Training the model is fairly straightforward and again we can choose up to 9 different algorithms by specifying the algorithm argument. Here we train the model using SVM and neural network.

my_svm <- train_model(my_container, algorithm = "SVM")
# my_boost <- train_model(my_container, algorithm = "BOOSTING")

Makeing predictions using the trained models

Similar to the training, classifying can be done via:

svm_predictions <- classify_model(my_container, model = my_svm)
# boost_predictions <- classify_model(my_container, my_boost)

Analytics

We can use create_analytics() to know more about the models and we are given the summaries by label, by algorithm, by document and an ensemble summary.

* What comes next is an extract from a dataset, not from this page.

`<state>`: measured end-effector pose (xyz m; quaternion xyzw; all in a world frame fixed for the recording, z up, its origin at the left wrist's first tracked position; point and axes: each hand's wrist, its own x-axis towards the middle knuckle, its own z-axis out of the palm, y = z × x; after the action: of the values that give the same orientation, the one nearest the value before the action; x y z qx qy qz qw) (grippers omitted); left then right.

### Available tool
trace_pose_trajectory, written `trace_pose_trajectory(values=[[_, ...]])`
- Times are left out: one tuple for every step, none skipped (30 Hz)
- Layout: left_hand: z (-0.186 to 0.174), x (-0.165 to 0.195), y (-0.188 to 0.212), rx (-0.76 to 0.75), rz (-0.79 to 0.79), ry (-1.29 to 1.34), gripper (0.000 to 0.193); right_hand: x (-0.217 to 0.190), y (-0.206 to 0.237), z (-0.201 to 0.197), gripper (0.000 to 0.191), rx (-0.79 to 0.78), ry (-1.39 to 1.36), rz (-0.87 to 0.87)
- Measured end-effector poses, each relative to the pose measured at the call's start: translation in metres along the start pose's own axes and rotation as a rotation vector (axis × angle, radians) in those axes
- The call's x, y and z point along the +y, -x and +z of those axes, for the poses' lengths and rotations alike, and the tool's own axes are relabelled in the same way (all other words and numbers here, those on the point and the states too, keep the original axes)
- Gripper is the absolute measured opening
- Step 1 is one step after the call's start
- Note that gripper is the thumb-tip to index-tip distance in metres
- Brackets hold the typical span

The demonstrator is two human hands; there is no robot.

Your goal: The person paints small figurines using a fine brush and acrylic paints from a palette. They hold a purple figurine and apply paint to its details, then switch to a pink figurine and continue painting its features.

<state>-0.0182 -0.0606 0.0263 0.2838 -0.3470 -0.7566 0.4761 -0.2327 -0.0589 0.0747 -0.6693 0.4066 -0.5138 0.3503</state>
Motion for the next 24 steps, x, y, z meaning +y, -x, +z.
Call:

analytics <- create_analytics(my_container, cbind(svm_predictions))
summary(analytics)

## ENSEMBLE SUMMARY
## 
##        n-ENSEMBLE COVERAGE n-ENSEMBLE RECALL
## n >= 1                   1              0.77
## 
## 
## ALGORITHM PERFORMANCE
## 
## SVM_PRECISION    SVM_RECALL    SVM_FSCORE 
##        0.6780        0.6815        0.6700

Better accuracy using ensemble

A good way of improving the accuracy is to use a multiple algorithms at the same time and see if the number of algorithms have the same predictions exceeds a threshold.

Corss validation

An easy n-fold validation can be conducted. We use a 5-fold cross validation in the example:

SVM <- cross_validate(my_container, 5, "SVM")

## Fold 1 Out of Sample Accuracy = 0.7254005
## Fold 2 Out of Sample Accuracy = 0.7191539
## Fold 3 Out of Sample Accuracy = 0.7404995
## Fold 4 Out of Sample Accuracy = 0.7195531
## Fold 5 Out of Sample Accuracy = 0.7345815

References

Jurka, Timothy P., Loren Collingwood, and Amber E. Boydstun. "RTextTools: A Supervised Learning Package for Text Classification." Journal.r-project. The R Journal, June 2013. Web. 15 May 2016.